Female instructors were relegated to teaching on the flats where the Dollar Mountain parking lot is today. There was no need to park cars as everyone arrived by bus. When the ladies succeeded in teaching someone to stop on their skis, they handed them over to the guys.

“Averell Harriman commented in the ‘30s that men and women wanted male instructors so we couldn’t even teach private lessons,” Webb said.

But Webb couldn’t resist pushing the envelope. Eager to take part in the annual Christmas Eve torchlight parade down Dollar Mountain, she was told, “Oh no, girls are not allowed. There’s a lot of guys drinking Schnapps—it’s no good.”

But she wouldn’t take no for an answer. She enlisted the help of a few male instructors, who encircled her hiding her from the more traditional Austrian ski instructors, and she stuffed her pigtails in her hat.

Sigi Engl heard her talking at the top, but it was too late. She carried a propane torch down the mountain, and that act opened the door not only for other women to participate in the parade but also to earn equal pay and give private lessons.

“Sigi was a perfect gentleman—so nice to all of us. He always supported us. I wanted to be the first woman to qualify for the Pro Am team, and he said, ‘Go for it.’ And in the 1960s, he and I started the Ambassadors’ program, in which we handed out brochures to arriving skiers at River Run, then skied College greeting people and answering questions. Today, it’s known as the Yellow Jackets, or Guest Services.”

Webb has spent much of her 60 years teaching on Dollar Mountain where she was appointed children’s supervisor in 1974.

“I love seeing people make their first turn on this hill. And not just children--my mother-in-law from Wisconsin learned to ski at 70—she was determined to ski with her grandchildren.”

In the early days, Webb said, Dollar Mountain had a tubing hill, which gave kids a break from skiing. Bill Janss added the Quarter Dollar lift, and the Magic Carpet was a great addition, she said.

“When we had the rope tow, there were more kids on the ground than upright,” she said.

“I like Dollar because it accommodates the public and family so well. You can see all the way to the bottom. Stephan Kruckenhauser, considered the father of Austrian skiing, told us, ‘I’d give my right arm to have this mountain—separate from the big mountain—to learn so stress and fear is gone. This is a magic mountain.’ ”

Webb claims she even had a hand in the building of the luxurious Carol’s Dollar Mountain Lodge in 2004.

“I’d been after Earl Holding for years to build a new lodge. One day I spotted Earl and Carol dining on the patio and asked him again. And Carol turned to him and said, ‘Earl, you’ve been saying you’re going to do that for years. If you don’t build a new lodge, I’m going to divorce you.’ ”
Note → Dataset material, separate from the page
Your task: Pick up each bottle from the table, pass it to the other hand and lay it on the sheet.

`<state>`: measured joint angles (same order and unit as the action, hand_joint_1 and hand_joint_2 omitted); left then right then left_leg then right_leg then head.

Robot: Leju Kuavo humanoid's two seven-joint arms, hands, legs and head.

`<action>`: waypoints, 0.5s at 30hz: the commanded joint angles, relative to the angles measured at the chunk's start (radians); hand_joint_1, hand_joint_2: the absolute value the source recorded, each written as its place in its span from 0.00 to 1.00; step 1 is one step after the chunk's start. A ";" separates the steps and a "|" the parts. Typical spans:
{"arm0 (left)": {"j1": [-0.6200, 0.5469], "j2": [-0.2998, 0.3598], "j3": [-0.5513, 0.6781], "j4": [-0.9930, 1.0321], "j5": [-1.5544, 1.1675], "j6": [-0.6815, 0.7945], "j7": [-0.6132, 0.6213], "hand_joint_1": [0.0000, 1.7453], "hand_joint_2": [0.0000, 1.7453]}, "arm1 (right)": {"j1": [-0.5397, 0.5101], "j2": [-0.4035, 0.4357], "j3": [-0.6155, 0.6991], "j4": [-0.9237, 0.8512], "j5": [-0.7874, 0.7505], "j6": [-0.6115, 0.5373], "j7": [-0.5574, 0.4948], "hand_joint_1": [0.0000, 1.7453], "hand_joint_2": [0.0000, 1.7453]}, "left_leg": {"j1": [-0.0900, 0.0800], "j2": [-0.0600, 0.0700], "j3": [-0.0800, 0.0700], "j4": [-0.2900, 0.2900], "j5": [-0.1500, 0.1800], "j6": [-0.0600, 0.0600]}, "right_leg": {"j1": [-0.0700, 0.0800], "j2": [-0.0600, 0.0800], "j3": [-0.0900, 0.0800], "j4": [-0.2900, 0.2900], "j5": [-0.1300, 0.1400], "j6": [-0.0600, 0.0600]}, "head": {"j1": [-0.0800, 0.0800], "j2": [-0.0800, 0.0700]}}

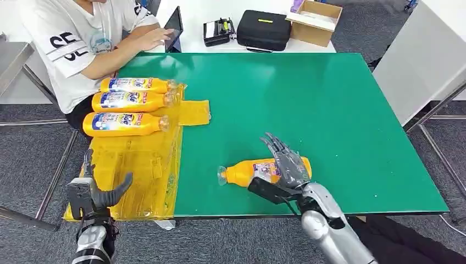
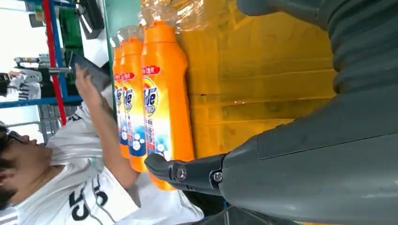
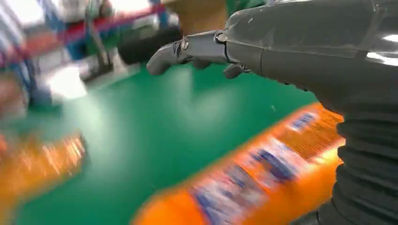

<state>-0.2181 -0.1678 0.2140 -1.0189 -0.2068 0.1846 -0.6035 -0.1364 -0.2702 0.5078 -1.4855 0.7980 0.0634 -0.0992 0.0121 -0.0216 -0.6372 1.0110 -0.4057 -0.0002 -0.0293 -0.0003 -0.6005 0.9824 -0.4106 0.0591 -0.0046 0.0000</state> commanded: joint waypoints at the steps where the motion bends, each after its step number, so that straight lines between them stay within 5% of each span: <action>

Over the years, Webb said she’s seen some wild things. That includes a skier from Last Vegas who didn’t want to ride chairlifts so he’d have a helicopter take him to the top.

She recalls riding the old chairlift that went from the Roundhouse up Ridge with 4-year-olds in 1967 when the kids started yelling, “Teacher, look!” as a plane flew under the chairs.

People say it had to be Dick Buek (an Olympic daredevil and Sun Valley ski instructor), but it couldn’t have been because he was dead by then.”

Another time, Webb said she was at the top of the Mayday lift above the Seattle Ridge area when a plane zoomed in looking as if it were going to land.

“It was just a pilot and skier checking out Baldy, but they were within 200 feet from the ground,” she said.

Webb says she doesn’t think she and others of her generation would still be skiing today if not for the shorter shaped skis, which provide balance and stability that the old longer skis did not.

“It’s a night and day difference,” said Webb, who skis on Stockli skis, a ski popular in Sun Valley that is manufactured in Switzerland. “And the clothing is so much better, too.”

She has never tired of teaching skiing: “Look at Dollar--that’s where I get to work. It’s so beautiful. And Sun Valley has never lost its magic—everywhere you look is a postcard view.”

Webb ‘s efforts have not gone unnoticed. She was inducted into the Northwest Ski Museum and Hall of Fame in the winter of 2023-24. And equally gratifying was the opportunity to lead this season’s torchlight parade.

“I wanted to lead it in honor of Carol Holding. Who would’ve known she’d pass three days before?” she said. “Carol always loved to be at the parade with little bags of gingerbread cookies to take home to the kids.”

Webb said there were barely a hundred ski instructors when she started. This year 200 took part in the Torchlight Parade and between 300 and 350 instructors were available during the Christmas Holidays.

“There were nearly 60 females in the parade this year, including my daughter—Davina Webb-Walker. How sweet is that?!”